- **Your instructions**
All entries need to be written out verbatim, with pictures omitted.

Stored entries

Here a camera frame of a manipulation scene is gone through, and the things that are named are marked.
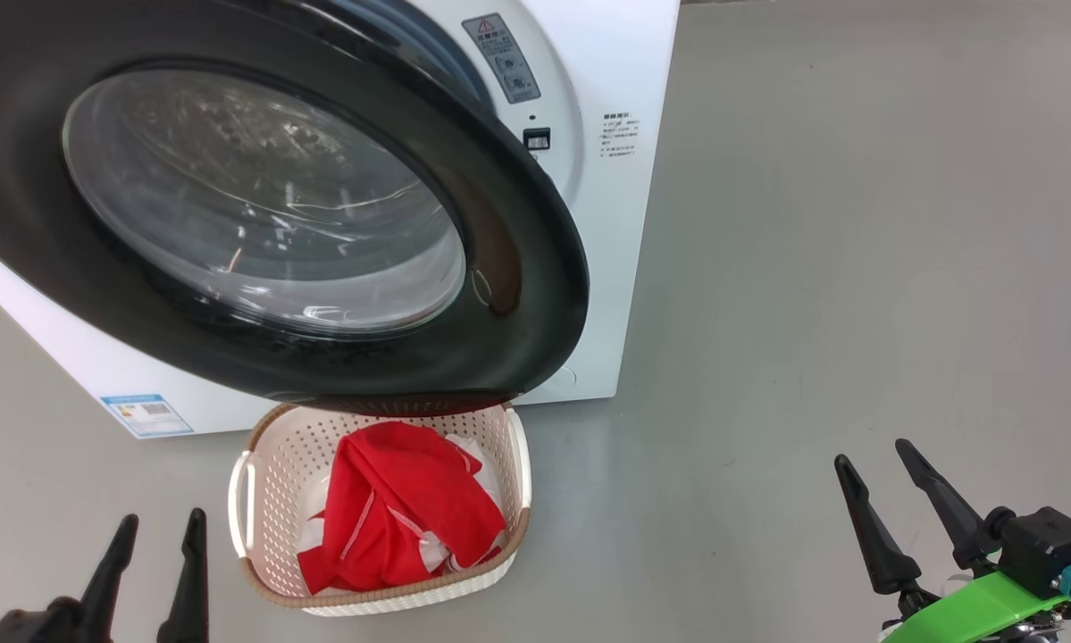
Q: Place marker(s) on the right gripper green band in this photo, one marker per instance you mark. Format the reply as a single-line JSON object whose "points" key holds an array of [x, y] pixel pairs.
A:
{"points": [[973, 616]]}

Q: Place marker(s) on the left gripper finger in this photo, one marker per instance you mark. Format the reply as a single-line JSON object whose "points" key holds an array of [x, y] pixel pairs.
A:
{"points": [[191, 598], [106, 598]]}

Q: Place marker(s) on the plain red garment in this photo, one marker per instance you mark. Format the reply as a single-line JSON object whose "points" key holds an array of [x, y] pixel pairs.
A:
{"points": [[410, 482]]}

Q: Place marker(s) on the black round glass washer door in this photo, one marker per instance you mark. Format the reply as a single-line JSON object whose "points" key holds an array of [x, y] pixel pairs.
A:
{"points": [[526, 223]]}

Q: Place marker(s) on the cream perforated laundry basket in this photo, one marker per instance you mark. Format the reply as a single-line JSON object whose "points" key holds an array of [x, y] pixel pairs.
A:
{"points": [[276, 464]]}

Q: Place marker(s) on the white front-load washing machine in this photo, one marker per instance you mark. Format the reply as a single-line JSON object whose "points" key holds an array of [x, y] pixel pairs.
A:
{"points": [[624, 268]]}

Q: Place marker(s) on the black door latch socket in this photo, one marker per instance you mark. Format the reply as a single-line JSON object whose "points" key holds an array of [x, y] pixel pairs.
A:
{"points": [[537, 138]]}

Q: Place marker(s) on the grey rubber door gasket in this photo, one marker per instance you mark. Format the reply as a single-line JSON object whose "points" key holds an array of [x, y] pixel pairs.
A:
{"points": [[450, 54]]}

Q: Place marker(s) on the blue white energy label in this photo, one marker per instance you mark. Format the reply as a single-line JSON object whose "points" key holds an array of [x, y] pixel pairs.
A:
{"points": [[146, 416]]}

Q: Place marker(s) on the round white filter cover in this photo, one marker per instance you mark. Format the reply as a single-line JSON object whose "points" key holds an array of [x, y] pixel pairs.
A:
{"points": [[566, 377]]}

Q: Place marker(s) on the grey warning label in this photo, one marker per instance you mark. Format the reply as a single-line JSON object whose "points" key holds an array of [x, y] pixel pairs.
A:
{"points": [[504, 58]]}

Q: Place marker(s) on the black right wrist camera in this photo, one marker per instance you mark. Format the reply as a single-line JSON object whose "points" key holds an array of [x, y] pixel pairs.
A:
{"points": [[1044, 549]]}

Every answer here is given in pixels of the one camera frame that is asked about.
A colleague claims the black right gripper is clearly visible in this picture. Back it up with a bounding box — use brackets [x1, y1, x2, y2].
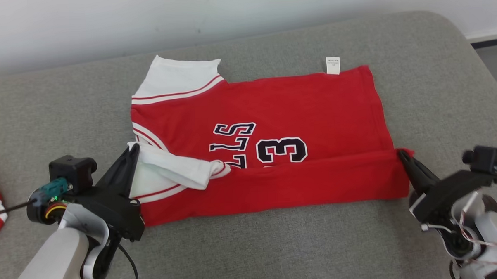
[398, 147, 497, 234]

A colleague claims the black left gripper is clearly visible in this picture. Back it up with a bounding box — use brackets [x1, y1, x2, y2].
[65, 143, 146, 245]

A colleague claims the red white basketball jersey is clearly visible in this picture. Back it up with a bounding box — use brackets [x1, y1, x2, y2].
[124, 46, 417, 227]

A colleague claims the dark skirting strip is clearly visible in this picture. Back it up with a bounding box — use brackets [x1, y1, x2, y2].
[470, 35, 497, 50]

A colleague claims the grey fabric sofa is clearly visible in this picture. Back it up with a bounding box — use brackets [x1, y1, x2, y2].
[0, 8, 497, 279]

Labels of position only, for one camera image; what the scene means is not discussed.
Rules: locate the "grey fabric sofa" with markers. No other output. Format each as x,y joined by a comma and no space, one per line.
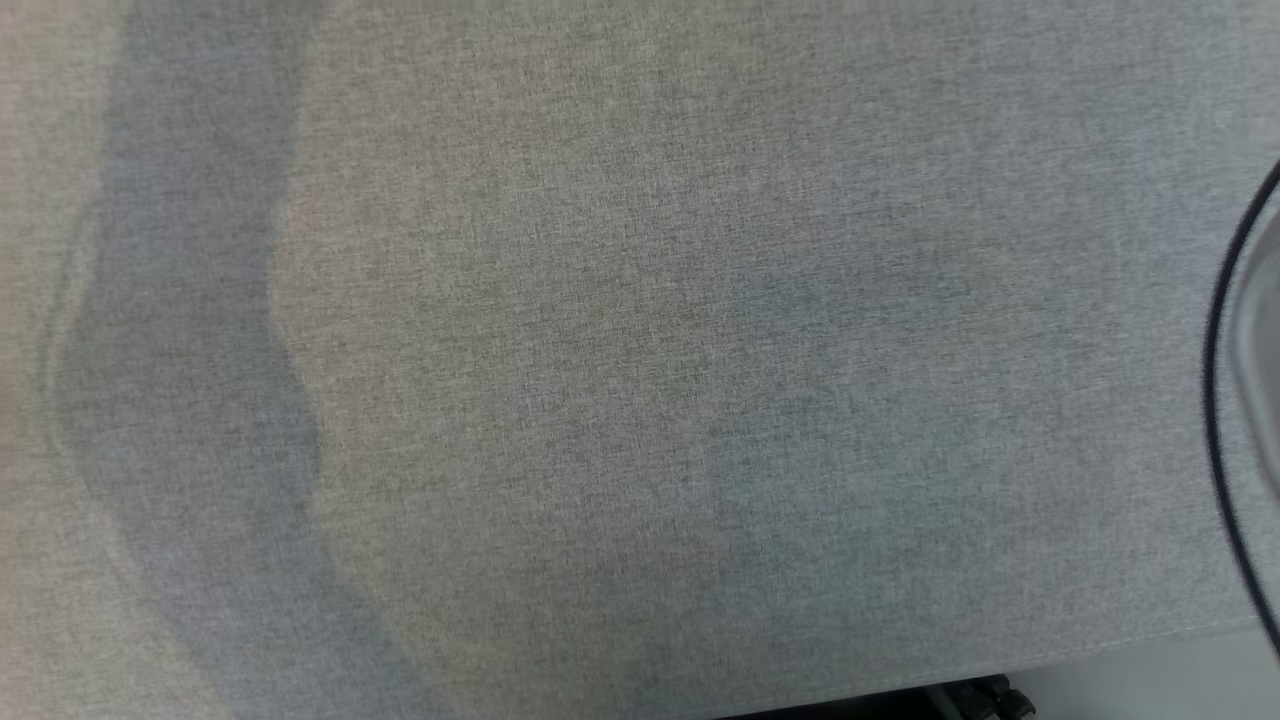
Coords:
600,350

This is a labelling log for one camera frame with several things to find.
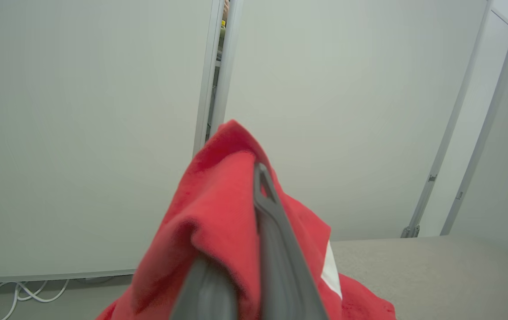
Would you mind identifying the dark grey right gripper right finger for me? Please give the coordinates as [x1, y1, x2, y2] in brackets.
[253, 162, 328, 320]

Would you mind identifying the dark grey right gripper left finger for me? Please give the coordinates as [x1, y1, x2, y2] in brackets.
[170, 258, 239, 320]

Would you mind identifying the red garment with white stripes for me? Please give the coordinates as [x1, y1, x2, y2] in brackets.
[96, 119, 397, 320]

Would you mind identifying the white floor cable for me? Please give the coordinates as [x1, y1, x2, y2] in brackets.
[0, 279, 70, 320]

- **Solution to this task**
Here a camera frame of a manipulation scene is gone through, and the things that are named are marked.
Q: Place marker(s) on the right gripper green band in this photo, one marker per instance you mark. Format the reply as a single-line JSON object whose "points" key holds an array of [x, y] pixel pairs.
A:
{"points": [[973, 616]]}

Q: Place marker(s) on the left gripper finger in this photo, one marker per instance you mark. Format the reply as a single-line JSON object whose "points" key holds an array of [x, y] pixel pairs.
A:
{"points": [[191, 598], [106, 598]]}

Q: Place marker(s) on the plain red garment in this photo, one marker per instance you mark. Format the reply as a single-line JSON object whose "points" key holds an array of [x, y] pixel pairs.
A:
{"points": [[410, 482]]}

Q: Place marker(s) on the black round glass washer door in this photo, one marker per instance you mark. Format the reply as a single-line JSON object whose "points" key holds an array of [x, y] pixel pairs.
A:
{"points": [[526, 223]]}

Q: Place marker(s) on the cream perforated laundry basket in this photo, one marker per instance you mark. Format the reply as a single-line JSON object whose "points" key holds an array of [x, y] pixel pairs.
A:
{"points": [[276, 464]]}

Q: Place marker(s) on the white front-load washing machine in this photo, one marker per instance you mark. Format the reply as a single-line JSON object whose "points" key holds an array of [x, y] pixel pairs.
A:
{"points": [[624, 268]]}

Q: Place marker(s) on the black door latch socket in this photo, one marker per instance you mark. Format the reply as a single-line JSON object whose "points" key holds an array of [x, y] pixel pairs.
A:
{"points": [[537, 138]]}

Q: Place marker(s) on the grey rubber door gasket in this photo, one marker per instance you mark. Format the reply as a single-line JSON object whose "points" key holds an array of [x, y] pixel pairs.
A:
{"points": [[450, 54]]}

Q: Place marker(s) on the blue white energy label in this photo, one marker per instance you mark. Format the reply as a single-line JSON object whose "points" key holds an array of [x, y] pixel pairs.
A:
{"points": [[146, 416]]}

Q: Place marker(s) on the round white filter cover in this photo, one marker per instance you mark. Format the reply as a single-line JSON object whose "points" key holds an array of [x, y] pixel pairs.
A:
{"points": [[566, 377]]}

Q: Place marker(s) on the grey warning label in this photo, one marker per instance you mark. Format the reply as a single-line JSON object whose "points" key holds an array of [x, y] pixel pairs.
A:
{"points": [[504, 58]]}

Q: Place marker(s) on the black right wrist camera in this photo, one marker per instance you mark. Format the reply as a single-line JSON object whose "points" key holds an array of [x, y] pixel pairs.
A:
{"points": [[1044, 549]]}

Every answer here is given in pixels of the one camera frame that is asked about.
A colleague claims the black right gripper is clearly visible in this picture. Back it up with a bounding box — use brackets [x1, y1, x2, y2].
[398, 147, 497, 234]

A colleague claims the black left gripper is clearly visible in this picture. Back it up with a bounding box — use brackets [x1, y1, x2, y2].
[65, 143, 146, 245]

A colleague claims the red white basketball jersey is clearly visible in this picture. Back it up with a bounding box — use brackets [x1, y1, x2, y2].
[124, 46, 417, 227]

A colleague claims the dark skirting strip is clearly visible in this picture. Back it up with a bounding box — use brackets [x1, y1, x2, y2].
[470, 35, 497, 50]

A colleague claims the grey fabric sofa is clearly visible in this picture. Back it up with a bounding box — use brackets [x1, y1, x2, y2].
[0, 8, 497, 279]

Labels of position only, for one camera image; what the scene means is not discussed.
Rules: locate the "grey fabric sofa" with markers. No other output. Format each as x,y joined by a comma and no space, one per line.
Coords:
600,350

This is a labelling log for one camera frame with several things to find.
Would you mind identifying the dark grey right gripper right finger for me? Please give the coordinates as [x1, y1, x2, y2] in brackets.
[253, 162, 328, 320]

Would you mind identifying the dark grey right gripper left finger for me? Please give the coordinates as [x1, y1, x2, y2] in brackets.
[170, 258, 239, 320]

Would you mind identifying the red garment with white stripes for me? Please give the coordinates as [x1, y1, x2, y2] in brackets.
[96, 119, 397, 320]

Would you mind identifying the white floor cable for me? Please give the coordinates as [x1, y1, x2, y2] in brackets.
[0, 279, 70, 320]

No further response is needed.